In 2014, activities focused on the verifications, required by the audit plan, which was approved by the Board of Directors. It was prepared in accordance with a methodological approach based on audit testing that complements the objectives of corporate control relevant to the analysed context (Operational and Financial). The critical issues, identified during the audit, were shared with management, and measures (a plan of action) were drawn up to correct these critical points.
The Internal Audit Department periodically monitors and checks the correct, timely implementation of the plan of action through follow-up actions. The results of these activities and progress of the action plan is regularly reported by the Internal Audit to top management, the Control and Risk Committee and the Board of Auditors.
The Boards of Directors of Granarolo S.p.A and its subsidiaries have approved the Organizational and Managerial Model of the company (hereinafter OMM), relative to the prevention of financial crimes, in compliance with Italian Legislative Decree 231/2001 and nominated the respective Supervisory bodies.

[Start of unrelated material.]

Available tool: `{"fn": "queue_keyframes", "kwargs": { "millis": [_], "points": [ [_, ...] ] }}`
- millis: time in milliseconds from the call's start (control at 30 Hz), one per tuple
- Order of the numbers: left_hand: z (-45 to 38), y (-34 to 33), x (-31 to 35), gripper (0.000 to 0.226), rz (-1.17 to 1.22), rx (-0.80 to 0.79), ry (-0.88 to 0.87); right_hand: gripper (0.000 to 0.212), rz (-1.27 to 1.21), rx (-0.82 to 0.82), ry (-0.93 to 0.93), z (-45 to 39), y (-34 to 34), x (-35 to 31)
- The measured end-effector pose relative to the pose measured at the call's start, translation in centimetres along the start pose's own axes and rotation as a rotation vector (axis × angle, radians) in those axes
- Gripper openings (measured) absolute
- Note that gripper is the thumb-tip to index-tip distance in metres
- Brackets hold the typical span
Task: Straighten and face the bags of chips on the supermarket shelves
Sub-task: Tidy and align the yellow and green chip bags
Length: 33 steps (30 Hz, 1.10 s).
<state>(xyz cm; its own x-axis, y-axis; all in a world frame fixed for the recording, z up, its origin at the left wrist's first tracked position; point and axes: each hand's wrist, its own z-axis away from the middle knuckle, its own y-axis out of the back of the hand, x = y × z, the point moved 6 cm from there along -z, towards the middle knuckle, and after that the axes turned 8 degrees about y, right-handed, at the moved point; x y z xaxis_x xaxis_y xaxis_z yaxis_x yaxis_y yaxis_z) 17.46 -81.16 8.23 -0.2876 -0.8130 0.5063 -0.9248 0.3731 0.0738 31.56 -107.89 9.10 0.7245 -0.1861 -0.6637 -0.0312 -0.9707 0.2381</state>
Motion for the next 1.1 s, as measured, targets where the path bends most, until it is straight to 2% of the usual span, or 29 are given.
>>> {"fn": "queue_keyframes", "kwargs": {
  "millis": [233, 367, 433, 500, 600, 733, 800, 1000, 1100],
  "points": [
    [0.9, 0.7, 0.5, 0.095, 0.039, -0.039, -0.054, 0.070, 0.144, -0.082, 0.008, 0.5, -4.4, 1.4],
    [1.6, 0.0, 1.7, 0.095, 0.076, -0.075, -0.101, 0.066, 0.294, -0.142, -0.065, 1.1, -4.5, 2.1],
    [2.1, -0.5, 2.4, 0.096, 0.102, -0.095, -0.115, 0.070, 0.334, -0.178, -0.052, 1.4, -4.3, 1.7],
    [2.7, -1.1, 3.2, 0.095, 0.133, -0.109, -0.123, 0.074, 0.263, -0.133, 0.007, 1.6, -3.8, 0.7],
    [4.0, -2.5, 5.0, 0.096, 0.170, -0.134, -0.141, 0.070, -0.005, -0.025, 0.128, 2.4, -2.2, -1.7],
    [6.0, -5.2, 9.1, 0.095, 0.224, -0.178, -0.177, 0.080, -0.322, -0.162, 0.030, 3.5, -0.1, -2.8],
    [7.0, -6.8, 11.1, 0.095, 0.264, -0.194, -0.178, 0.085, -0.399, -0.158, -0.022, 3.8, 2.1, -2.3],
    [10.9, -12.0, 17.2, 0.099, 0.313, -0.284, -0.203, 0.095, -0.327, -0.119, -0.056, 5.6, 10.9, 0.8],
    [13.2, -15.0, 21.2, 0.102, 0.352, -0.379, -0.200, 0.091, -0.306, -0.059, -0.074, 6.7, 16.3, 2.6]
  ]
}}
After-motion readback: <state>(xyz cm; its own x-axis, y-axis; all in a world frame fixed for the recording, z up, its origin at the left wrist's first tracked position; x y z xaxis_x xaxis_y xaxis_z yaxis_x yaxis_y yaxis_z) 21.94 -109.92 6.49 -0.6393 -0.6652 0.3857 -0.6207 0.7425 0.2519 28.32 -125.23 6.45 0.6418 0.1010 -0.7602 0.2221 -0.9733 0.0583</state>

Along with the OMM, the Boards have approved a Code of Conduct for the Group. It contains the Principles of Conduct for the company and those who work on its behalf, in relation to the prevention of risks identified by Decree 231 above.
All company operators are required to read these documents and assess the parts most relevant to their remit, to consider the same and to adapt their behaviour to suit.
Every member of the Company can contact their respective Supervisory Boards by email.